Un atlante dove le linee sottili dei desideri di una generazione, cercano di cambiare i confini difficili del mondo.


Da 'La gravità della soglia'  (Samuele Editore, 2010)


La direzione delle cose
La mano sulla sveglia ferma la notte
nel tempo che ancora ci prendiamo.
La tapparella taglia i contorni.
L’acqua nel termosifone è l’inizio
del giorno, le cose da fare.
Se dico ciabatte, armadio, servomuto,
so come arrivare alla porta.
La direzione delle cose è nelle parole
che dico, ma esiste prima.
Quando mi colpisce, cerco parole
per dirla, ma spesso non bastano.
Forse nel buio le cose
hanno una loro intelligenza
perché sono più di quello che siamo.

Le cose che compriamo
Andare al supermercato è un modo
di rinnovare le promesse matrimoniali,
riempiendo i carrelli di offerte
e qualche sfizio, dopo esserci chiesti
più volte se vale la pena.
Ci fa sentire una famiglia.
Per le corsie pensiamo cosa manca
nelle antine della cucina bianca.
Alla cassa la commessa bionda
già ci conosce, passa sul rullo i codici
delle cose e noi le imbustiamo.
Lei ormai sa cosa ci piace.
Lo saprà anche di altri.
Le cose che compriamo ci raccontano.
Il mese scorso ha visto il test
dell’ovulazione.

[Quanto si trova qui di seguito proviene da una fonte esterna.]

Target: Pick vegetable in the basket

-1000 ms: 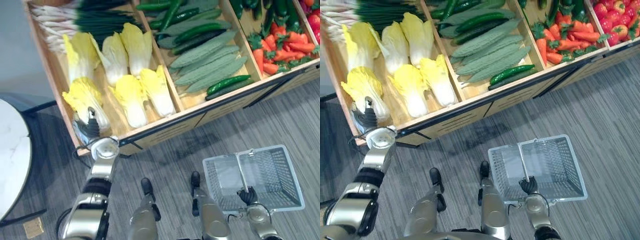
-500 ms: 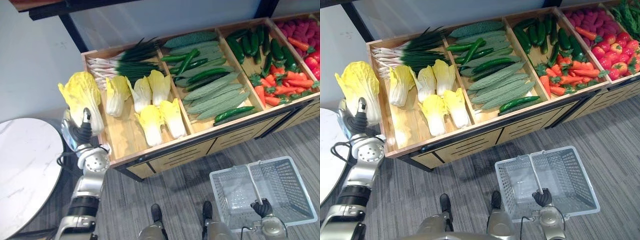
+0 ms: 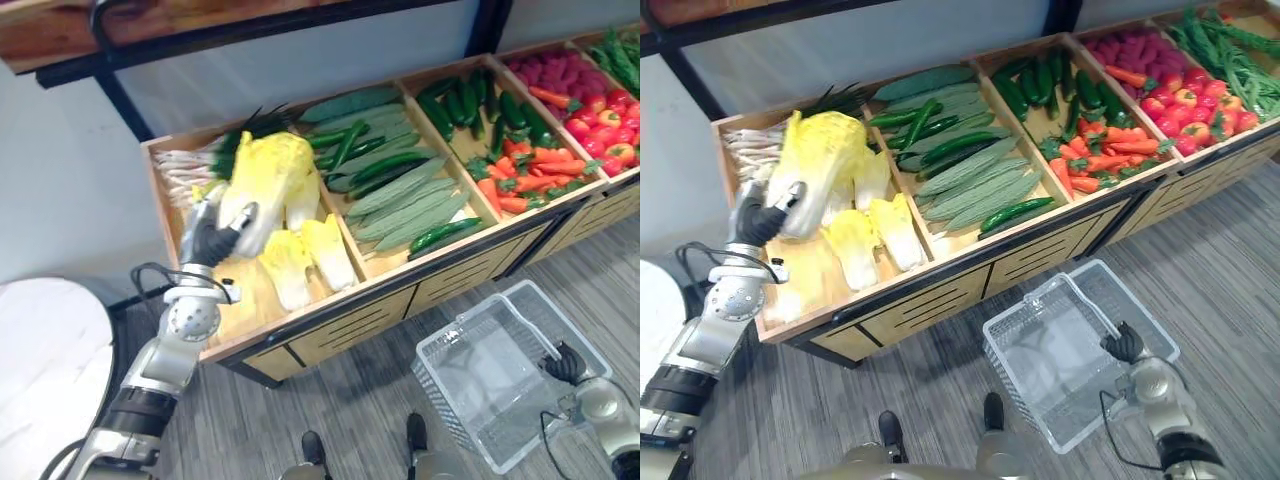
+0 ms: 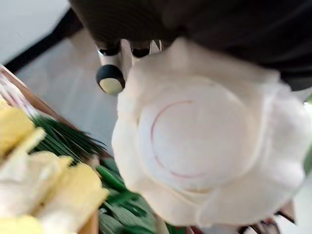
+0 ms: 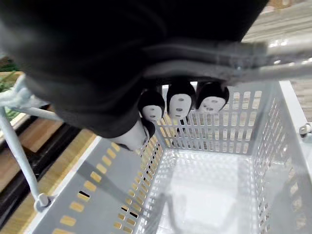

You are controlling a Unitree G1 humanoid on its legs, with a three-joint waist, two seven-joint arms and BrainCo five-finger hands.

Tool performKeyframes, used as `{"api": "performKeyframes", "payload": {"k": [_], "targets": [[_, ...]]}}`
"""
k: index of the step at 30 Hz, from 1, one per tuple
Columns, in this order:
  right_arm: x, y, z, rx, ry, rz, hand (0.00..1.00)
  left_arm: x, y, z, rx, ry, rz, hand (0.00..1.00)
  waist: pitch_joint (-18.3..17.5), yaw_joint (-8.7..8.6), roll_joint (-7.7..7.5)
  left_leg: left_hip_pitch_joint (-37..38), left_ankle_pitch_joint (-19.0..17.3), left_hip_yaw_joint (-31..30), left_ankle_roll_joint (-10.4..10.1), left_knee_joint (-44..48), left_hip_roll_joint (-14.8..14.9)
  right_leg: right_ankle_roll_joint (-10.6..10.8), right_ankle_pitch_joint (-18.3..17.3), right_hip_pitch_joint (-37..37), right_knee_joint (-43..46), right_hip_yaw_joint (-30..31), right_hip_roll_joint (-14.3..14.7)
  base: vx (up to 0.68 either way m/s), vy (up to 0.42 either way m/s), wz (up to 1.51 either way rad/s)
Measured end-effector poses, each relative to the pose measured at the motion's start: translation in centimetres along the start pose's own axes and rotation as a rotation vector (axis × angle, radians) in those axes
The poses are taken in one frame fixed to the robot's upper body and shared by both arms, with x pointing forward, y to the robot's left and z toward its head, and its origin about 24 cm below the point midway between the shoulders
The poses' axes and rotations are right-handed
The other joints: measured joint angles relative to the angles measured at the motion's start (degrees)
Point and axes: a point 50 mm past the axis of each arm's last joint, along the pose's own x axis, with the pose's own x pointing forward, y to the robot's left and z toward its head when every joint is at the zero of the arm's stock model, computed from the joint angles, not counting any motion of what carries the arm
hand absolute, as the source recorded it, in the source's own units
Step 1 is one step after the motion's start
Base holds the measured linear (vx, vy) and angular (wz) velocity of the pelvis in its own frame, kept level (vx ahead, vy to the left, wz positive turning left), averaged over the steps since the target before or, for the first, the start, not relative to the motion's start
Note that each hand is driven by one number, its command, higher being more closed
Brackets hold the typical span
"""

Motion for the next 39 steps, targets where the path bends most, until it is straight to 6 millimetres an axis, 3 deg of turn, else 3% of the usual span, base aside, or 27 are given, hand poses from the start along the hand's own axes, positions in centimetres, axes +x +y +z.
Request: {"api": "performKeyframes", "payload": {"k": [9, 15, 20, 28, 30, 39], "targets": [[0.6, -2.3, 4.6, -0.163, -0.178, 0.091, 1.0, -1.6, -5.2, 4.3, -0.11, -0.223, -0.405, 1.0, -1.2, -0.07, -1.57, 3.2, -1.3, 6.1, -0.5, 0.0, 0.7, 0.0, 0.5, 0.0, 0.0, 4.2, 0.7, 0.02, -0.009, -0.29], [0.1, -1.2, 7.4, -0.233, -0.324, 0.187, 1.0, -3.4, -9.0, 7.5, -0.2, -0.375, -0.694, 1.0, -3.6, -0.35, -2.27, 6.0, -3.1, 10.9, -2.1, 0.0, 1.6, -0.1, 0.1, -0.1, 0.7, 2.5, 0.8, 0.03, -0.018, -0.38], [-0.5, -0.4, 8.7, -0.311, -0.403, 0.255, 1.0, -4.5, -10.9, 9.5, -0.227, -0.482, -0.885, 1.0, -4.6, -1.78, -2.24, 7.4, -4.0, 13.3, -2.5, 0.3, 1.9, -0.4, -0.1, -0.2, 1.4, 2.8, 1.0, 0.06, -0.02, -0.18], [-1.0, 0.0, 9.2, -0.411, -0.444, 0.336, 1.0, -7.2, -13.4, 10.3, -0.247, -0.525, -1.122, 1.0, -5.0, -3.56, -1.86, 9.3, -5.2, 17.0, -3.1, 0.4, 1.8, -0.9, -0.1, -1.2, 3.4, 3.3, 1.6, 0.03, -0.006, -0.22], [-0.8, 0.0, 10.0, -0.442, -0.464, 0.356, 1.0, -8.0, -14.0, 10.1, -0.248, -0.515, -1.178, 1.0, -5.2, -4.74, -1.54, 9.9, -5.6, 18.0, -3.0, 0.4, 1.6, -1.0, -0.3, -1.3, 3.6, 3.7, 1.6, 0.0, 0.004, -0.19], [-0.8, -0.8, 11.2, -0.514, -0.513, 0.372, 1.0, -8.6, -16.2, 8.6, -0.222, -0.429, -1.23, 1.0, -5.9, -6.28, -0.39, 10.8, -6.4, 20.2, -3.5, 0.4, 1.1, -1.1, -1.7, -3.1, 6.4, 5.8, 1.9, -0.02, 0.003, -0.13]]}}
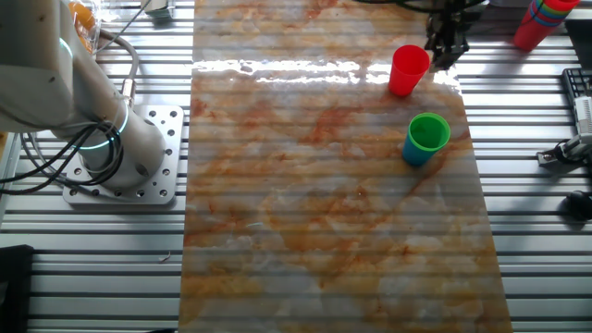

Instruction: Stack the cups

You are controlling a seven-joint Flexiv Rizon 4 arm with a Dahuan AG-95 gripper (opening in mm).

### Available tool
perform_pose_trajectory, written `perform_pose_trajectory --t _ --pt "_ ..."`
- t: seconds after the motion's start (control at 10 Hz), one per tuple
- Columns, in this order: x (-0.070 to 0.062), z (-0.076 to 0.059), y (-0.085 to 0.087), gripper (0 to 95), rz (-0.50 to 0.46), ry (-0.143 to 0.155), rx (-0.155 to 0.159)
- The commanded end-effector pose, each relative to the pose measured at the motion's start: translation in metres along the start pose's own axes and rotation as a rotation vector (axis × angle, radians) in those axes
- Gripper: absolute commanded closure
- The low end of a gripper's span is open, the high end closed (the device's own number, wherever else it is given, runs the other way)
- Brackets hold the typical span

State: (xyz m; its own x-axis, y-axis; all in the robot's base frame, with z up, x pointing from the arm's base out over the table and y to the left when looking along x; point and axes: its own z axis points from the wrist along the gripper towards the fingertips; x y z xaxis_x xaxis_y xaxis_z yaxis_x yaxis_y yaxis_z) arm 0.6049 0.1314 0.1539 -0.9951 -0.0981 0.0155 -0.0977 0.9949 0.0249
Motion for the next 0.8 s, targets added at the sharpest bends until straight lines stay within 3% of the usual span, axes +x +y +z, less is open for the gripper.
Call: perform_pose_trajectory --t 0.1,0.4,0.8 --pt "-0.004 0.014 0.004 57.0 -0.004 0.004 -0.002" --pt "-0.002 0.039 0.010 57.0 0.020 -0.005 0.019" --pt "0.006 0.049 0.006 57.0 0.023 -0.011 0.031"
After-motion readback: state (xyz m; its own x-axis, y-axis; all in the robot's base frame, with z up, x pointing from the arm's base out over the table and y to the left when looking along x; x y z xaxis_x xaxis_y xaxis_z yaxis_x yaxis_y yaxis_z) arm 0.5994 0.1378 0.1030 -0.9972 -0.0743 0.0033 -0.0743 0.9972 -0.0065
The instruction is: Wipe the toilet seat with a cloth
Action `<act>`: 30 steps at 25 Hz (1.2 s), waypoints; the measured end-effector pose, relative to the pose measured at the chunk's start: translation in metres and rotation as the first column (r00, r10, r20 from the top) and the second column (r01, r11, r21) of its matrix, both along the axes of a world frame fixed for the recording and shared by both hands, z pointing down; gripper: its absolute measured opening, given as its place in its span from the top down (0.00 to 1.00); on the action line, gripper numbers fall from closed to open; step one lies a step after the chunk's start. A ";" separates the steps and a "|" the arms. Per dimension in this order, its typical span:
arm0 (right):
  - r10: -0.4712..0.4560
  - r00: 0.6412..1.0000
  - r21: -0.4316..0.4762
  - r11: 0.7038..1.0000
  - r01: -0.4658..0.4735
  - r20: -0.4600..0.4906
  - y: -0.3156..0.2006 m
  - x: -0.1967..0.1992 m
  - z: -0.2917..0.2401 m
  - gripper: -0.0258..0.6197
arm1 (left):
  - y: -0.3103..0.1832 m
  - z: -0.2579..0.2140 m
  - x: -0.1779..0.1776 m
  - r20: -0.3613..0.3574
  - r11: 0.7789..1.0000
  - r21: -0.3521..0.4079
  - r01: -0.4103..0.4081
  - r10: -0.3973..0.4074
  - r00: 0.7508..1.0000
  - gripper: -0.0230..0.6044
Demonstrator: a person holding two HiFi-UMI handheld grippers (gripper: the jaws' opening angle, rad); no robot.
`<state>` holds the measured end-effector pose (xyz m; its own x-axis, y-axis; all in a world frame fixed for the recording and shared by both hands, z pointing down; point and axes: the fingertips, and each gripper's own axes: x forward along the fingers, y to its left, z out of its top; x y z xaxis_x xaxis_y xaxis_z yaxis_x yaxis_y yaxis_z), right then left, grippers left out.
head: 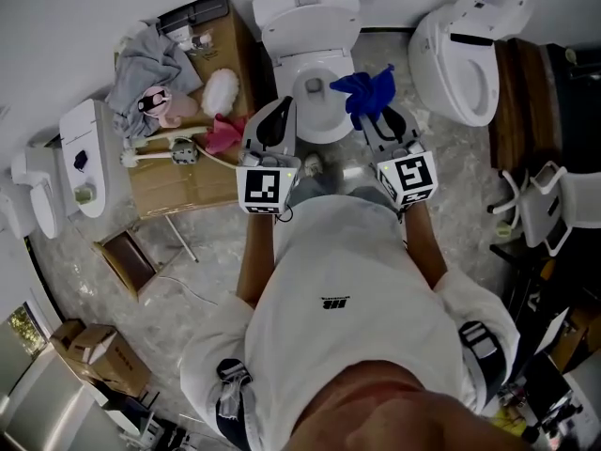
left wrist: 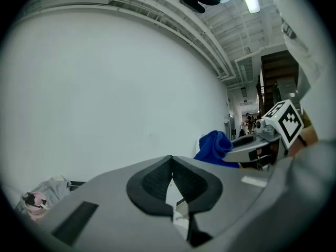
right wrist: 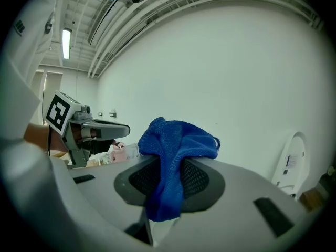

Oggi gli assorbenti.

Ecco, sono uscite
Lindice attorciglia i riccioli neri,
il pollice schiaccia veloce i tasti
sulla panchina e allunga la ballerina
sopra la coscia dell’amica,
anche lei tra le borse di ecopelle
muove le dita sul tastierino rosa.
È un maggio che immagina il sole,
un pomeriggio di aiuole e semafori.
Ecco, sono uscite, volevano parlare.

Un vecchio e un bambino
su una panchina del parco.
Il bambino ha le storie tra le mani,
non smetterebbe mai di giocare
perché è un soffio sotto la pelle.
Il vecchio guarda i rumori del parco,
le cose dei giorni sono i luoghi
delle parole.
Un vento li riempie, e gli occhi,
gli stessi, anche se sono cambiati.
Tra i due un libro, l’hanno letto insieme.
Ora è rimasto il tempo di andare
come sono stati.
Un vecchio e un bambino
su una panchina del parco.
Ecco, io sono così.

Le donne dei poeti
Le donne dei poeti sono sante
chilometri e serate per sentirli
e dire sempre bene, è andata
bene, come al solito.
Sorridono davanti
pensando che col premio il poeta
pagherà l’assicurazione.
Sorseggiano in disparte
sperando che non faccia troppo tardi.
Talvolta, dopo essersi annusate
quanto basta, si siedono vicino
ad altre donne di poeti
parlando di vacanze, vestiti,
che il poeta non fa la lavatrice,
e biasimano gli altri menestrelli,
pesanti e incomprensibili.
I poeti sono molto fortunati
perché le donne stanno insieme a loro
non certo per i soldi,
ma perché poeta è la ciliegina
su qualcosa che all’inizio era perfetto.

La prima volta quel battito
è una raffica che affiora
da profondità di cellule.
Per paradosso la vita è un battito
che rallenta, perché tra sussulti
si riavvolgono i giorni.
Anna dice quel battito
sotto lo schermo sarà interista
e già gli piace la nutella,
come se i desideri fossero sagome
da far combaciare
perché il bene è il rovescio della paura.
È scattato un conto alla rovescia
per nascere e diventare creatura
e un altro lungo un orizzonte
per diventare padre.

Due poesie uscite su "Atelier"

Domanda
Masticano boli di salsicce nelle braci dei volti
perché il vento è cambiato, occorre pulire
il giardino dalla gramigna
per sostenere la palafitta
del sorriso con le parole
taglio, spreco, fare, amore, libertà.
Cosa diranno quando tutto sarà finito,
allora verrà il bello
ricordarsi i volti e i discorsi.

Il pacchetto Mondo
Anche noi abbiamo ceduto, tagliati fuori
dai discorsi del sabato sera
sugli anticipi e i canali tematici
e dai mondiali stitici in chiaro.
Con accento sardo l’operatore
propone l’offerta: quattro opzioni
del pacchetto Mondo
più Sport, Cinema o Calcio, a scelta.
Gli dico lo Sport, ma cos’è il pacchetto?
«News, Documentari, Musica, Intrattenimento,
Bambini». Gli dico le prime quattro.
«Tutto il pacchetto tranne i Bambini?»
Sì, tutto tranne i bambini.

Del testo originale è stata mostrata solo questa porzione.